[What is needed]
Take every line from the material that has the word "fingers" in it.

[Data provided]
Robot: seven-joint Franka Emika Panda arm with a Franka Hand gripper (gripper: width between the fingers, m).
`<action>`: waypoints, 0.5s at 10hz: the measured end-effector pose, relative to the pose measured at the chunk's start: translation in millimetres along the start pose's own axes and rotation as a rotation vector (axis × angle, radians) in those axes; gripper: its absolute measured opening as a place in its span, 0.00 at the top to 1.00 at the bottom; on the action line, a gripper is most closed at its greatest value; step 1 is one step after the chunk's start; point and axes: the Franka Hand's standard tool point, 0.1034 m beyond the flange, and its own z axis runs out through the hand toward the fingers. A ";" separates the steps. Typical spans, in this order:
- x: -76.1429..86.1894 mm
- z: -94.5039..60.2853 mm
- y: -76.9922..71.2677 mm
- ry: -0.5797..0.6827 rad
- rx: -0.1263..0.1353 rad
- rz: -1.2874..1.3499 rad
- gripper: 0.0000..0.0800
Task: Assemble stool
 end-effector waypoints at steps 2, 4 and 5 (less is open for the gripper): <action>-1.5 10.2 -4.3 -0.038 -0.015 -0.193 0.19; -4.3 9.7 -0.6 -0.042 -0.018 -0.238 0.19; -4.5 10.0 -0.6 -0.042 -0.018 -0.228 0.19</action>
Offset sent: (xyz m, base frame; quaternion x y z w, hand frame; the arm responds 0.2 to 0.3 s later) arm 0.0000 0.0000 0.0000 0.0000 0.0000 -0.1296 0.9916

[Response area]
Robot: seven-joint Franka Emika Panda arm with a Franka Hand gripper (gripper: width between the fingers, m).
`<action>`: waypoints, 0.5s at 10hz: the measured end-effector pose, relative to the pose measured at the chunk's start: translation in millimetres along the start pose's own axes and rotation as a rotation vector (axis × angle, radians) in those axes; gripper: its absolute measured opening as a place in its span, 0.00 at the top to 1.00 at the bottom; on the action line, a gripper is most closed at its greatest value; step 1 is one step after the chunk's start; point and axes: the Franka Hand's standard tool point, 0.1034 m beyond the flange, and its own z axis runs out through the hand toward the fingers. A ";" separates the steps. Typical spans, in this order:

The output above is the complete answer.